= AIM OF THE TASK =
Copy out each line of the data that holds the string "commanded".

= EXERCISE DATA =

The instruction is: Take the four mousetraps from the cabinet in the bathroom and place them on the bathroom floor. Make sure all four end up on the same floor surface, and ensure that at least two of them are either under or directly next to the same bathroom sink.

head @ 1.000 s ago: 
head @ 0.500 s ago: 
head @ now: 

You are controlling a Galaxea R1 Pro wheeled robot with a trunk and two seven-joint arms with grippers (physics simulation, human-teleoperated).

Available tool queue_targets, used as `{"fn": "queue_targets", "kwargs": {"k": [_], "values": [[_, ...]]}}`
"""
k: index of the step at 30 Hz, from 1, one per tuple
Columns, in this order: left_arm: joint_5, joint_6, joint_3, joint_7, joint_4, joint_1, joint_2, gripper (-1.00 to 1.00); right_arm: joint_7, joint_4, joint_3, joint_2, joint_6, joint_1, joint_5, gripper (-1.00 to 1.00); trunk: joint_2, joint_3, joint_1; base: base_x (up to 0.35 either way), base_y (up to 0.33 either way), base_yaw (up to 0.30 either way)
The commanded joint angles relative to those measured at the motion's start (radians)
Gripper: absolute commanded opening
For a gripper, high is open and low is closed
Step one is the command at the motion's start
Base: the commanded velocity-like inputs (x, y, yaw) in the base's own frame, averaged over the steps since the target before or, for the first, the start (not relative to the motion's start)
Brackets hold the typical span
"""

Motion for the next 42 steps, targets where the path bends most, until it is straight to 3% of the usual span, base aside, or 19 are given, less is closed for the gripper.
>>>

= RESPONSE AREA =
The commanded joint angles relative to those measured at the motion's start (radians)
Gripper: absolute commanded opening
Base: the commanded velocity-like inputs (x, y, yaw) in the base's own frame, averaged over the steps since the target before or, for the first, the start (not relative to the motion's start)

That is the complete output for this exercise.